*HOW TO COMPLETE THIS TASK*: From the records below, pull each line that has "given".

*DATA RECORDS*:
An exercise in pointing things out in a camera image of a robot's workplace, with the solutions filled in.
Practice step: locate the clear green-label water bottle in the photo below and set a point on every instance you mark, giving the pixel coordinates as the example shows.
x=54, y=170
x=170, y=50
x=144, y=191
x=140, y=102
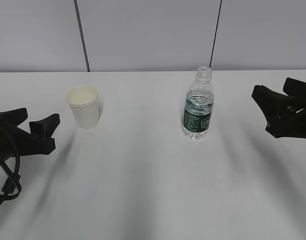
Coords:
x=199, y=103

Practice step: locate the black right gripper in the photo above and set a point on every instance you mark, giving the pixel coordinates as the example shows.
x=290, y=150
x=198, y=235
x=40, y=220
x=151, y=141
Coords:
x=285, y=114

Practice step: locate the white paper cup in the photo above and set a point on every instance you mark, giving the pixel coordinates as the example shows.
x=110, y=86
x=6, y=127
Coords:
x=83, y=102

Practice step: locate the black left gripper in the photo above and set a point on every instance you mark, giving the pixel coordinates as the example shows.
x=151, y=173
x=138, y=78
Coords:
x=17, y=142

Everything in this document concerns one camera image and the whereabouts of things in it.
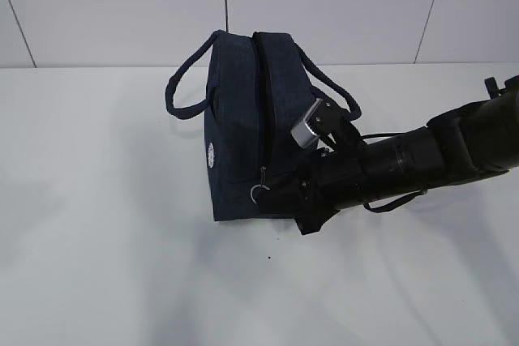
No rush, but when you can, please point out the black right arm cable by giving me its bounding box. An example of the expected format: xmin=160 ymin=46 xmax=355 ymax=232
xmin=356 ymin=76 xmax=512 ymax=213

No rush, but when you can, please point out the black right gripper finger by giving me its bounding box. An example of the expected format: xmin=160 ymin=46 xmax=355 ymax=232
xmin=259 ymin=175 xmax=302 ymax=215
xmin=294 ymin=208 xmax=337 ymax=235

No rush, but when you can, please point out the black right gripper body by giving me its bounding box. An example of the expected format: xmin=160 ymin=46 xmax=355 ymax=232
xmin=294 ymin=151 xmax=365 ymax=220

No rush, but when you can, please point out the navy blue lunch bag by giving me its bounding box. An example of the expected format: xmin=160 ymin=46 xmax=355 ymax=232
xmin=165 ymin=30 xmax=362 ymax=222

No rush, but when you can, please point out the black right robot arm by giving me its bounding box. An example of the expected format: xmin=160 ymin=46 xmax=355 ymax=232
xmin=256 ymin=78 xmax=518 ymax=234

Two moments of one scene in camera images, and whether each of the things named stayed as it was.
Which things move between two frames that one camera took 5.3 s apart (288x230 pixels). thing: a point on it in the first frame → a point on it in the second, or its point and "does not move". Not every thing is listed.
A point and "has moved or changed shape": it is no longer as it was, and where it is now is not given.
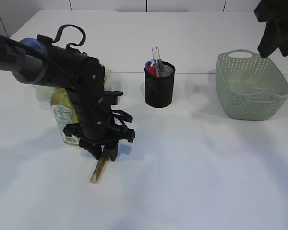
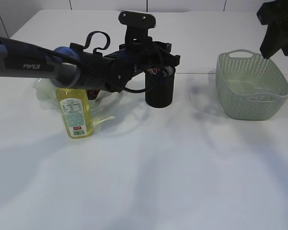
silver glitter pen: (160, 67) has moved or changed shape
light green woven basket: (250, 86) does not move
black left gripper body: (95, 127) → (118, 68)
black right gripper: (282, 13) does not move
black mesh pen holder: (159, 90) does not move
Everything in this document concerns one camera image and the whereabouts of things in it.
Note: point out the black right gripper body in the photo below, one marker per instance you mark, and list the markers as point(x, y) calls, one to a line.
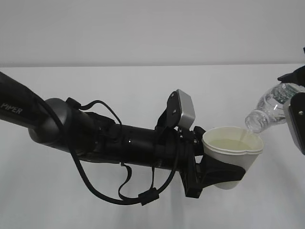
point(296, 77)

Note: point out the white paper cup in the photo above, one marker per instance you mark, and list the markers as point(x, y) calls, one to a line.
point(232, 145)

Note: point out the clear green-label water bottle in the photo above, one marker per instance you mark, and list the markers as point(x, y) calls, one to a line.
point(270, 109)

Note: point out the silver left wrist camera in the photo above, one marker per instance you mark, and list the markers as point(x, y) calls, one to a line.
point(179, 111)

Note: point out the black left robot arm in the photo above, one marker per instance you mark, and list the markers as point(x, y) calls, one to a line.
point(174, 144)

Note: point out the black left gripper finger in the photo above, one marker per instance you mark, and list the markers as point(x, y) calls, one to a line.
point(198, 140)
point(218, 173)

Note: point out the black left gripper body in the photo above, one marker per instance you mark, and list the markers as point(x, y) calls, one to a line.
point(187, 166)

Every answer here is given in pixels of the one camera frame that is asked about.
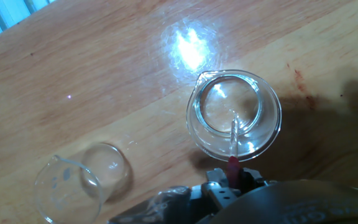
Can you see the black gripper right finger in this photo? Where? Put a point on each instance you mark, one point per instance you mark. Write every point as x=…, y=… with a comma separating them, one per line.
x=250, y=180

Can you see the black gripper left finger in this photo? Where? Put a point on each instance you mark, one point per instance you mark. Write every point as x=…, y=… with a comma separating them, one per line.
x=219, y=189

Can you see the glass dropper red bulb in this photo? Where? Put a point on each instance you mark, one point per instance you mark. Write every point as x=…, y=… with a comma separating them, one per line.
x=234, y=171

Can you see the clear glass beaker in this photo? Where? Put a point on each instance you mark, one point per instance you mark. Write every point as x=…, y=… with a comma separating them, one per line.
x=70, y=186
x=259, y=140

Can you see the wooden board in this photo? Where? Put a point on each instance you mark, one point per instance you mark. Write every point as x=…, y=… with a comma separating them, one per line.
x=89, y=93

*TASK SOLUTION*:
A point and "has moved or changed shape": it is no longer as it was, and where it is now is not given.
Every answer here is given in pixels of the one camera frame that is asked about.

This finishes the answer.